◆ Your objective: Each entry below is to be copied out exactly and in full.

[Source records]
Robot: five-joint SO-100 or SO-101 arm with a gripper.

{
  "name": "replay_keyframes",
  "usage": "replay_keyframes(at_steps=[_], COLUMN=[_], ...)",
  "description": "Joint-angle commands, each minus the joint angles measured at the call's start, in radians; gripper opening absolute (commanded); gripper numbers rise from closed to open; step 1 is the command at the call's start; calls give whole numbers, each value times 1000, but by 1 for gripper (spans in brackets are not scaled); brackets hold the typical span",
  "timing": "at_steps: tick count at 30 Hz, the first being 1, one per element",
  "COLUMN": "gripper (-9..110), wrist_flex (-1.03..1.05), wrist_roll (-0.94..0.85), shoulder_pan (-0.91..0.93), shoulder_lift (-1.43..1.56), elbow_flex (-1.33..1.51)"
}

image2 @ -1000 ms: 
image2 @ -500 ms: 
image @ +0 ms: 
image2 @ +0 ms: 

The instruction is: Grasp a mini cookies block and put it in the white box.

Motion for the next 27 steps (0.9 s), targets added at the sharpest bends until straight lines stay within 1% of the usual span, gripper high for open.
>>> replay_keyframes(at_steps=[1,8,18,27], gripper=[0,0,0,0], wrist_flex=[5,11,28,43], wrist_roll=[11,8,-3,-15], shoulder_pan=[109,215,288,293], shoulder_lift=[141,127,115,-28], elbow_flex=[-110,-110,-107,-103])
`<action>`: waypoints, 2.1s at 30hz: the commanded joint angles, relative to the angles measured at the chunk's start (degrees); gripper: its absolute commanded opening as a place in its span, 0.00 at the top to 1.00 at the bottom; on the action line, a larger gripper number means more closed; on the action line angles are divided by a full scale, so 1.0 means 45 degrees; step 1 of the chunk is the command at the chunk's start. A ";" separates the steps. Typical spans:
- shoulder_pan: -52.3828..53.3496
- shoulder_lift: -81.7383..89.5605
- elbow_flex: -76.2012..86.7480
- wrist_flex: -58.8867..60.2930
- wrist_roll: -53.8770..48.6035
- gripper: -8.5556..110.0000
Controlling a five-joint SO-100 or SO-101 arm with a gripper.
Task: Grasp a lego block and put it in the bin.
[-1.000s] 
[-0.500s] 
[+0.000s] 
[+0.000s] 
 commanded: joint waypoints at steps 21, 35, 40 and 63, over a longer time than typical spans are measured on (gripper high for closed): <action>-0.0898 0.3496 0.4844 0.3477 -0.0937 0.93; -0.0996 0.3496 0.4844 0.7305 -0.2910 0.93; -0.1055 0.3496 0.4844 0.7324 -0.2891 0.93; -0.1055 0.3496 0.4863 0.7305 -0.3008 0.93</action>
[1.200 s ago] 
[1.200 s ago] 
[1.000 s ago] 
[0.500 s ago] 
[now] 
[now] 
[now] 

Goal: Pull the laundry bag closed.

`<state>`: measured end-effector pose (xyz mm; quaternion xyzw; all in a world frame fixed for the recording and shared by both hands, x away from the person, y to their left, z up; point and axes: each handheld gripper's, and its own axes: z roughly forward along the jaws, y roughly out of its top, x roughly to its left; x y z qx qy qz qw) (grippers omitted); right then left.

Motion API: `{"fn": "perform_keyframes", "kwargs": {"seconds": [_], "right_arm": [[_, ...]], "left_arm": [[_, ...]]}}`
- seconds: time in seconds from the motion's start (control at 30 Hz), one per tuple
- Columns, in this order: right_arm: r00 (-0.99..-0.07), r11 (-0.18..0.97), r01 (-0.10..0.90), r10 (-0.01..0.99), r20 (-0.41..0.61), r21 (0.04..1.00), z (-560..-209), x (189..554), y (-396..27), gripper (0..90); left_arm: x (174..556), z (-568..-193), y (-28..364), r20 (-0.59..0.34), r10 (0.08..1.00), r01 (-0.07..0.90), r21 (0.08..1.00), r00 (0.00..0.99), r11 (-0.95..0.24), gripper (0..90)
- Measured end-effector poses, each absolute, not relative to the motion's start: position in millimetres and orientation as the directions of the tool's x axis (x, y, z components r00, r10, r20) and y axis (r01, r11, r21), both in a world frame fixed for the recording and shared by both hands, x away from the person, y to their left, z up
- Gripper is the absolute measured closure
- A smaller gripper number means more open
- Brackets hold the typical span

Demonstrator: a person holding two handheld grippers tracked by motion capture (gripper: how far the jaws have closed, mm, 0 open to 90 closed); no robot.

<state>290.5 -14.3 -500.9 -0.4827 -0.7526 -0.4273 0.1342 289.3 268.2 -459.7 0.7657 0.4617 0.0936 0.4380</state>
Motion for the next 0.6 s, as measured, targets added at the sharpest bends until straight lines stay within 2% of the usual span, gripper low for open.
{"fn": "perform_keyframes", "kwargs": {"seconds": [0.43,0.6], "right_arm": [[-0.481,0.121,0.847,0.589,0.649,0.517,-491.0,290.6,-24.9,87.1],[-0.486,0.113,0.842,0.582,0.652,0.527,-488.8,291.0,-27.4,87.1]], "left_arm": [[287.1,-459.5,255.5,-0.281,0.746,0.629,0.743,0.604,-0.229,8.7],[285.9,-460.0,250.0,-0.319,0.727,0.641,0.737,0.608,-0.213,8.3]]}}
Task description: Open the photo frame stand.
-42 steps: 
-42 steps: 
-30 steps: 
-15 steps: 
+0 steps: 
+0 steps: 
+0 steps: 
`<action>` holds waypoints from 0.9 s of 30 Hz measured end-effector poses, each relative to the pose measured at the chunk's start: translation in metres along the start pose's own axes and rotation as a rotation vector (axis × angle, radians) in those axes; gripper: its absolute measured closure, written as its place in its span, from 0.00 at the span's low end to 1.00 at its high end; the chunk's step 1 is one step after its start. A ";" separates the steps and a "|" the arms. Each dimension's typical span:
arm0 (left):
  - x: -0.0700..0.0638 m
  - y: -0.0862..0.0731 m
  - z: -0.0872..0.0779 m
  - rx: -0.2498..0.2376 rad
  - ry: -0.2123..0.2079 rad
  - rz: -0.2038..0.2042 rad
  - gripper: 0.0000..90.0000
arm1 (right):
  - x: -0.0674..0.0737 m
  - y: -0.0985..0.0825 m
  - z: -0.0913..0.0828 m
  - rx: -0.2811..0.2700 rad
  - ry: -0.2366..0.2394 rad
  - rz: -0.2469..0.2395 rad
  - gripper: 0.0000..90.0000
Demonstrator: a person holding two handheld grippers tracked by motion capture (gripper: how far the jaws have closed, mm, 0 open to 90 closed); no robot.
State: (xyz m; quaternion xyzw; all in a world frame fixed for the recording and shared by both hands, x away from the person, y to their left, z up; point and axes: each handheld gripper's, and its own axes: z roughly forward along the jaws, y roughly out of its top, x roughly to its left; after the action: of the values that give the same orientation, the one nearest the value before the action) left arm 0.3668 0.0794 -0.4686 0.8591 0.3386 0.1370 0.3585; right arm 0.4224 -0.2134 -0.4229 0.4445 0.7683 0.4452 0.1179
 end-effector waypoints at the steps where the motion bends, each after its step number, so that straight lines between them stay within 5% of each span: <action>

◆ Final answer:
Robot: five-joint SO-100 or SO-101 arm with a gripper.

{
  "name": "replay_keyframes",
  "usage": "replay_keyframes(at_steps=[_], COLUMN=[_], ...)",
  "description": "Joint-angle commands, each minus the joint angles measured at the call's start, in radians; gripper opening absolute (commanded); gripper numbers rise from closed to open; step 1 is the command at the call's start; calls give whole numbers, each value times 1000, but by 1 for gripper (spans in brackets are not scaled); brackets hold the typical span",
  "timing": "at_steps: tick count at 30 Hz, the first being 1, one per element",
  "COLUMN": "gripper (-9..110), wrist_flex (-1.03..1.05), wrist_roll (-0.94..0.85), shoulder_pan (-0.91..0.93), shoulder_lift (-1.43..1.56), elbow_flex (-1.33..1.51)"
}

image2 @ -1000 ms: 
image2 @ -500 ms: 
image @ +0 ms: 
image2 @ +0 ms: 

The instruction is: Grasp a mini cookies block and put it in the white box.

Motion for the next 27 steps (0.9 s), targets added at the sharpest bends until straight lines stay within 1% of the usual span, gripper high for open.
>>> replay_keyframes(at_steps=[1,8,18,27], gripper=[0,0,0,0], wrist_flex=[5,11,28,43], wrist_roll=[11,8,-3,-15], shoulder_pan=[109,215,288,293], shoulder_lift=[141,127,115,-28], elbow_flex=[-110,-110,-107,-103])
`<action>`: waypoints, 2.1s at 30hz: the commanded joint angles, relative to the angles measured at the chunk's start (degrees); gripper: its absolute commanded opening as a place in its span, 0.00 at the top to 1.00 at the bottom; on the action line, a larger gripper number means more closed; on the action line angles are divided by a full scale, so 1.0 means 45 degrees; step 1 of the chunk is the command at the chunk's start. A ";" separates the steps. Typical spans:
- shoulder_pan: -52.3828..53.3496
- shoulder_lift: -81.7383..89.5605
- elbow_flex: -76.2012..86.7480
- wrist_flex: -58.8867..60.2930
- wrist_roll: -53.8770..48.6035
- gripper: -8.5556..110.0000
Controlling a five-joint SO-100 or SO-101 arm with a gripper.
Task: Grasp a lego block and put it in the bin.
[-1.000s] 
[-0.500s] 
[+0.000s] 
[+0.000s] 
 commanded: joint waypoints at steps 21, 35, 40 and 63, over a longer time than typical spans are measured on (gripper high for closed): <action>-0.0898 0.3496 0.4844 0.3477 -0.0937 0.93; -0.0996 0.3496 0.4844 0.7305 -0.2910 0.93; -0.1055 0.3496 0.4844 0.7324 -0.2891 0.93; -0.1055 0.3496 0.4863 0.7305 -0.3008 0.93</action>
[1.200 s ago] 
[1.200 s ago] 
[1.000 s ago] 
[0.500 s ago] 
[now] 
[now] 
[now] 

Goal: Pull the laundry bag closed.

`<state>`: measured end-effector pose (xyz mm; quaternion xyzw; all in a world frame fixed for the recording and shared by both hands, x away from the person, y to their left, z up; point and axes: each handheld gripper's, and its own axes: z roughly forward along the jaws, y roughly out of its top, x roughly to its left; x y z qx qy qz qw) (grippers omitted); right then left.

Motion API: `{"fn": "perform_keyframes", "kwargs": {"seconds": [_], "right_arm": [[_, ...]], "left_arm": [[_, ...]]}}`
- seconds: time in seconds from the motion's start (control at 30 Hz), one per tuple
- Columns, in this order: right_arm: r00 (-0.99..-0.07), r11 (-0.18..0.97), r01 (-0.10..0.90), r10 (-0.01..0.99), r20 (-0.41..0.61), r21 (0.04..1.00), z (-560..-209), x (189..554), y (-396..27), gripper (0..90); left_arm: x (174..556), z (-568..-193), y (-28..364), r20 (-0.59..0.34), r10 (0.08..1.00), r01 (-0.07..0.90), r21 (0.08..1.00), r00 (0.00..0.99), r11 (-0.95..0.24), gripper (0..90)
- Measured end-effector poses, each absolute, not relative to the motion's start: position in millimetres and orientation as the directions of the tool's x axis (x, y, z components r00, r10, r20) and y axis (r01, r11, r21), both in a world frame fixed for the recording and shared by both hands, x away from the person, y to their left, z up
- Gripper is the absolute measured closure
- A smaller gripper number means more open
- Brackets hold the typical span

Demonstrator: a person holding two handheld grippers tracked by motion capture (gripper: how far the jaws have closed, mm, 0 open to 90 closed); no robot.

<state>290.5 -14.3 -500.9 -0.4827 -0.7526 -0.4273 0.1342 289.3 268.2 -459.7 0.7657 0.4617 0.0936 0.4380</state>
Motion for the next 0.6 s, as measured, targets added at the sharpest bends until straight lines stay within 2% of the usual span, gripper low for open.
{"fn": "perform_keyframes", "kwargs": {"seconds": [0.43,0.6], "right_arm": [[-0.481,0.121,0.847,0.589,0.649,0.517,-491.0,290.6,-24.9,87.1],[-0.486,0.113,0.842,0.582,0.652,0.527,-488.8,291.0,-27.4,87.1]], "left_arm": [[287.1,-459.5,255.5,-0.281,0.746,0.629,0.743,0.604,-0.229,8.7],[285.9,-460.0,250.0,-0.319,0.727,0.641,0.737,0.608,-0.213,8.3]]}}
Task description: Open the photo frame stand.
-42 steps: 
-42 steps: 
-30 steps: 
-15 steps: 
+0 steps: 
+0 steps: 
+0 steps: 
`<action>` holds waypoints from 0.9 s of 30 Hz measured end-effector poses, each relative to the pose measured at the chunk's start: translation in metres along the start pose's own axes and rotation as a rotation vector (axis × angle, radians) in those axes; gripper: its absolute measured closure, written as its place in its span, from 0.00 at the span's low end to 1.00 at its high end; the chunk's step 1 is one step after its start. A ";" separates the steps and a "|" the arms. Each dimension's typical span:
arm0 (left):
  - x: -0.0700..0.0638 m
  - y: -0.0862..0.0731 m
  - z: -0.0872..0.0779 m
  - rx: -0.2498..0.2376 rad
  - ry: -0.2123..0.2079 rad
  - rz: -0.2038..0.2042 rad
  - gripper: 0.0000..90.0000
arm1 (right):
  - x: -0.0674..0.0737 m
  - y: -0.0985..0.0825 m
  - z: -0.0913..0.0828 m
  - rx: -0.2811..0.2700 rad
  - ry: -0.2366..0.2394 rad
  - rz: -0.2469..0.2395 rad
  - gripper: 0.0000..90.0000
Demonstrator: a person holding two handheld grippers tracked by motion capture (gripper: how far the jaws have closed, mm, 0 open to 90 closed); no robot.
State: (xyz m; quaternion xyzw; all in a world frame fixed for the recording and shared by both hands, x away from the person, y to their left, z up; point and axes: each handheld gripper's, and its own axes: z roughly forward along the jaws, y roughly out of its top, x roughly to its left; after the action: of the values that give the same orientation, the one nearest the value before the action) left arm 0.3668 0.0794 -0.4686 0.8591 0.3386 0.1370 0.3585; right arm 0.4224 -0.2134 -0.4229 0.4445 0.7683 0.4452 0.1179
 end-effector waypoints at the steps where the motion bends, each after its step number, so that straight lines between them stay within 5% of each span: <action>

What is written here forms the complete answer.